Müteahhitlerin kayıpları 5 milyar doları buldu

Yaptırımlar nedeniyle Türk şirketlerinin bu 9 aylık dönemde hiçbir yeni proje alamadığını ifade eden Karakaş, "Hatta Rusya’nın bölgelerindeki bazı önemli altyapı işlerini, yerel yöneticiler istediği halde kaybettiler. 2015 yılında Türk şirketlerinin gayrimenkul yatırım ve geliştirmeden Rusya’daki kazançları 773 milyon dolar oldu. Türkiye Müteahhitler Birliği’ne göre, yaptırımların başından beri Türk müteahhitlik şirketlerinin kayıplarının 5 milyar dolar olduğu tahmin ediliyor." ifadelerini kullandı.

Karakaş, yeni iş alamamak açısından bu 9 ayın kaybı büyük olduğunu ama daha önemli olarak Türk şirketlerin rakiplerine pazar payı kaybetme riski ile karşılaştığını anlattı.
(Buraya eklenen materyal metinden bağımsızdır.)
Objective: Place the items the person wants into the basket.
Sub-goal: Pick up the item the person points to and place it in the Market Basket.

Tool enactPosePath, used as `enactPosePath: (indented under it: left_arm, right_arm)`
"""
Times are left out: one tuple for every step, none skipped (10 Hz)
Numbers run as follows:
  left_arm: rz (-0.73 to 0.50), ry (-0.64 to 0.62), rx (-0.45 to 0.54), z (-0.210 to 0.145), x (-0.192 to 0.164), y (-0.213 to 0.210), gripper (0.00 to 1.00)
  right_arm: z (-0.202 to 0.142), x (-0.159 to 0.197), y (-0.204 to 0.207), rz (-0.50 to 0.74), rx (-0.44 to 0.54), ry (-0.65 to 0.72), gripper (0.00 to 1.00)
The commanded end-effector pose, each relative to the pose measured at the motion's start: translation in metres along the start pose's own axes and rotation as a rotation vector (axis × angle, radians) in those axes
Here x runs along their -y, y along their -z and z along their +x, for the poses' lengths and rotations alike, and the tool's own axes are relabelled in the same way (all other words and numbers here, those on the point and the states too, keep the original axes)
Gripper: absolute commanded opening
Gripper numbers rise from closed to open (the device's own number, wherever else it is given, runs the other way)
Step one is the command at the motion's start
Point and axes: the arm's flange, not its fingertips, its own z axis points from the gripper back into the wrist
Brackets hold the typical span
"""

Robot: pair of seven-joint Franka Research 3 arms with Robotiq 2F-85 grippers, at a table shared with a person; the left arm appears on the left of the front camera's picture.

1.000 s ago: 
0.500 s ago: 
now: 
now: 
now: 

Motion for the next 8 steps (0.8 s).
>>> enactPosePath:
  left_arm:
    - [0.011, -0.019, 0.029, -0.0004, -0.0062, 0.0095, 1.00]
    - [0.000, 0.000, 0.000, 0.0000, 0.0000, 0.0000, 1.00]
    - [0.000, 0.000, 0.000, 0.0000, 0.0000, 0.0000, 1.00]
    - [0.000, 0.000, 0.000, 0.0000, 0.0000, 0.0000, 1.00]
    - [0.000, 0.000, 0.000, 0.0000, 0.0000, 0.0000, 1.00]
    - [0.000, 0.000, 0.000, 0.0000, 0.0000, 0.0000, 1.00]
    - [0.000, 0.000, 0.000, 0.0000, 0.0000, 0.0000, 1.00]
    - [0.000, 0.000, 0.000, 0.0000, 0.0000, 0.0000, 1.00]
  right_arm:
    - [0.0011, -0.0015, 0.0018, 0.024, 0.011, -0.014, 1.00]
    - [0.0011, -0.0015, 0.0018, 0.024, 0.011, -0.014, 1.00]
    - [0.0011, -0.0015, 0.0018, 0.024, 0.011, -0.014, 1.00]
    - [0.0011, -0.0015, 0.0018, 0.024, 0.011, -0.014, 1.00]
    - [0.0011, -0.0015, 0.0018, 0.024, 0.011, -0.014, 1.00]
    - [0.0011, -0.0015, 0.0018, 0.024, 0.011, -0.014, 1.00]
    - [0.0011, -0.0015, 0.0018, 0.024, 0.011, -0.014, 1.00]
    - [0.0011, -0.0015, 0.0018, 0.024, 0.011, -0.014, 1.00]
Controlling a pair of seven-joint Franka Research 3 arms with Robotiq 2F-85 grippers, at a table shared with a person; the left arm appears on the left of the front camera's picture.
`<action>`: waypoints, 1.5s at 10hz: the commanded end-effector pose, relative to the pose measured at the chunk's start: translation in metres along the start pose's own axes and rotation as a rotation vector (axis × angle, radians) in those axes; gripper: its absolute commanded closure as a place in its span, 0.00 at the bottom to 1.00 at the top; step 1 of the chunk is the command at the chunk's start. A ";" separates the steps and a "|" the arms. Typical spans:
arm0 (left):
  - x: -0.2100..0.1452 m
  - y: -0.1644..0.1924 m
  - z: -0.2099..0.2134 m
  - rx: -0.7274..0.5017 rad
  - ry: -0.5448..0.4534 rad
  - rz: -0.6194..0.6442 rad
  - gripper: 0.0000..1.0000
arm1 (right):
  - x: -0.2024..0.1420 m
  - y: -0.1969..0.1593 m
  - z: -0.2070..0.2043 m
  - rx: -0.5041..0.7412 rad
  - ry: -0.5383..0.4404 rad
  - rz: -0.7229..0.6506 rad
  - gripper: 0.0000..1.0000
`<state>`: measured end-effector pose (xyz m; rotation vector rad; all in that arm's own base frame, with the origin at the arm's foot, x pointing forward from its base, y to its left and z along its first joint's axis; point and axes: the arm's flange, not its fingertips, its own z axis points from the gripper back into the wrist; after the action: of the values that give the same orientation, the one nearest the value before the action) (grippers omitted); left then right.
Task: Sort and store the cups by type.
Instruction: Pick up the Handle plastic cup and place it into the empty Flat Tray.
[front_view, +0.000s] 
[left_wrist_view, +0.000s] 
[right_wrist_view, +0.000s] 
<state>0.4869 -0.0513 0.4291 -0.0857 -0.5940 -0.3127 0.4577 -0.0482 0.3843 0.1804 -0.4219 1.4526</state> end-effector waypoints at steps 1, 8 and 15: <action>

Türk inşaat şirketlerinin iş yapma yöntemleri ve kalitelerinin genellikle rakiplerine göre daha sürdürülebilir olduğunu vurgulayan Karakaş, "Dolayısıyla, hemen olmasa bile bu dönemdeki kayıplarını geri alacaklarını düşünüyorum. Burada önemli olan, daha önce zaten önem verdikleri kaliteye ve zamanlamaya ayrı bir özen gösterip, Rus inşaat piyasası için vazgeçilmez olduklarını bir kez daha kanıtlamak.” değerlendirmesinde bulundu.

"Türk Akımı ve Akkuyu 35 milyar dolar değerinde"

Karakaş, Rusya-Türkiye ilişkilerinde enerjinin politik ve parasal hacmi sebebiyle çok ayrı bir yer tuttuğunun altını çizdi.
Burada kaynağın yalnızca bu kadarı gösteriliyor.